**Problem description:** Reproduce, without any change, the span of lines from the opening of the records below to the line containing "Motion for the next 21", inclusive.

**Material to process:**
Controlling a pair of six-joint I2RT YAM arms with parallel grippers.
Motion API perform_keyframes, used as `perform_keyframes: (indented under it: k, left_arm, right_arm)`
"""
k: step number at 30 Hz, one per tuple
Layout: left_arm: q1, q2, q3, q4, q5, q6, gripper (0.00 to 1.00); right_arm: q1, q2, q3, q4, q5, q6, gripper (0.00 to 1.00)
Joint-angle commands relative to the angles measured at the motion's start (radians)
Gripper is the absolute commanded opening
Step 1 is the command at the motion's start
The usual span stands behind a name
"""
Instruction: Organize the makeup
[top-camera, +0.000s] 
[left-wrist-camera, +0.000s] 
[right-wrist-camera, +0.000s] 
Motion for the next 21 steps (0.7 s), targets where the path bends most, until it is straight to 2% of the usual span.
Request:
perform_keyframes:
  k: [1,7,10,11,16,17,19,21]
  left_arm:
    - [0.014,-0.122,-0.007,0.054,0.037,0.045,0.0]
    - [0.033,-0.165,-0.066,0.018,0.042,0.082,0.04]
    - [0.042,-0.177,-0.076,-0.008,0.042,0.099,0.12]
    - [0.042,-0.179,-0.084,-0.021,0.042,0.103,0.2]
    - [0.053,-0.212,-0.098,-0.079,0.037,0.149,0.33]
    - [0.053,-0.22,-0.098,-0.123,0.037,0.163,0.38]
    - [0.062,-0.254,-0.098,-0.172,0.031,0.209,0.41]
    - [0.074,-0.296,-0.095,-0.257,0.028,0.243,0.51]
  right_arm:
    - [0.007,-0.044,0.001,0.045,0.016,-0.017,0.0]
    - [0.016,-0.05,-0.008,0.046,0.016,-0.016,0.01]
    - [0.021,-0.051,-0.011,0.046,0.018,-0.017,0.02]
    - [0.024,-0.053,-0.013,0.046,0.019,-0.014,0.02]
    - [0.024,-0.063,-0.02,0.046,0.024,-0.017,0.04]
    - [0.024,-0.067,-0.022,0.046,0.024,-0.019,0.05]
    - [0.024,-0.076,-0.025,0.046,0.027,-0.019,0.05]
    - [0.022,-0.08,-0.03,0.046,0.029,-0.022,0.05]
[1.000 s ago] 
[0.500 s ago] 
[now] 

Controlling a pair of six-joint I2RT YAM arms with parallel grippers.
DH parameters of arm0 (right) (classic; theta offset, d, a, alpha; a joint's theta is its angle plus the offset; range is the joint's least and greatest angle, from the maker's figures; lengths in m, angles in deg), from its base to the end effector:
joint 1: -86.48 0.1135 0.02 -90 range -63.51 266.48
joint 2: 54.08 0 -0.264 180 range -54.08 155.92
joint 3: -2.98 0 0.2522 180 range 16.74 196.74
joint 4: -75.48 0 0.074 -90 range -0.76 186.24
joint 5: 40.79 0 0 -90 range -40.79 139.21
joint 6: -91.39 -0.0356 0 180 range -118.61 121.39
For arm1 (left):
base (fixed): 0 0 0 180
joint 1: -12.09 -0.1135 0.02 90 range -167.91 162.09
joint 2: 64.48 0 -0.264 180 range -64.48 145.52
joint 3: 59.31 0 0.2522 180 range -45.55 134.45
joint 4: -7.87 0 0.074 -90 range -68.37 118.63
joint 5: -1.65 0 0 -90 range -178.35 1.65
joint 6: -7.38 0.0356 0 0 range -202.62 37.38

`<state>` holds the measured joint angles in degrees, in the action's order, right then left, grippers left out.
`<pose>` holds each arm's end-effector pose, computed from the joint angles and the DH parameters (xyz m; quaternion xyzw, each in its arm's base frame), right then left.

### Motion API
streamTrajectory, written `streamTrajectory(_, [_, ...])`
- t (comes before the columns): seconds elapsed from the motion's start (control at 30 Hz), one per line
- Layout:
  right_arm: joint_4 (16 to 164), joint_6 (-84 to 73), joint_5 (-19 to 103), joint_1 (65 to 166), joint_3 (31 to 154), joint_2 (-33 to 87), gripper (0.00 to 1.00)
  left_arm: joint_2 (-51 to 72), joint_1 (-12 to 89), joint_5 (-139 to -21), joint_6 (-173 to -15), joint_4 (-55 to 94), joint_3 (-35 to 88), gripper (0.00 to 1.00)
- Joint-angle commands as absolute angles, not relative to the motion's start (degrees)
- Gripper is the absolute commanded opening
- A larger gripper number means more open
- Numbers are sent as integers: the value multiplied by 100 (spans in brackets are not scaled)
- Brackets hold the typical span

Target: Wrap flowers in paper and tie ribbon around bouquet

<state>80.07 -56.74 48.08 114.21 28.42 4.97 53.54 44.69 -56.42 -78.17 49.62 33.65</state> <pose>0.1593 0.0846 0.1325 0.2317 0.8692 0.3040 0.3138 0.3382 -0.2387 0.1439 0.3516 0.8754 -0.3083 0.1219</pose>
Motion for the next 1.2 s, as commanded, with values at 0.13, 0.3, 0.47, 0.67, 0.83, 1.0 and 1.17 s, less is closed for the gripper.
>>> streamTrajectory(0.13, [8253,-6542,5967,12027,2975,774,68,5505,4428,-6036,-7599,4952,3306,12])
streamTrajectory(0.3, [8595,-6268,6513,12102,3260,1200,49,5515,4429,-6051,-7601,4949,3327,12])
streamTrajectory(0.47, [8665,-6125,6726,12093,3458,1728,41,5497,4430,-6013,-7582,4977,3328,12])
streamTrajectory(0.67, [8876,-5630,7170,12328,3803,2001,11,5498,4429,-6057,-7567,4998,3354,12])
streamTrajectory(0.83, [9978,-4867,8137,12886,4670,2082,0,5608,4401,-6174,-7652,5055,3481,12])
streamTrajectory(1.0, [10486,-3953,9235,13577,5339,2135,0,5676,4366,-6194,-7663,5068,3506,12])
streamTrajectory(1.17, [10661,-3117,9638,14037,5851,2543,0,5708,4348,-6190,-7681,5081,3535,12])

**Response area:**
Controlling a pair of six-joint I2RT YAM arms with parallel grippers.
Motion API perform_keyframes, used as `perform_keyframes: (indented under it: k, left_arm, right_arm)`
"""
k: step number at 30 Hz, one per tuple
Layout: left_arm: q1, q2, q3, q4, q5, q6, gripper (0.00 to 1.00); right_arm: q1, q2, q3, q4, q5, q6, gripper (0.00 to 1.00)
Joint-angle commands relative to the angles measured at the motion's start (radians)
Gripper is the absolute commanded opening
Step 1 is the command at the motion's start
The usual span stands behind a name
"""
Instruction: Organize the makeup
[top-camera, +0.000s] 
[left-wrist-camera, +0.000s] 
[right-wrist-camera, +0.000s] 
Motion for the next 21 steps (0.7 s), targets where the path bends most, until it is straight to 2% of the usual span.

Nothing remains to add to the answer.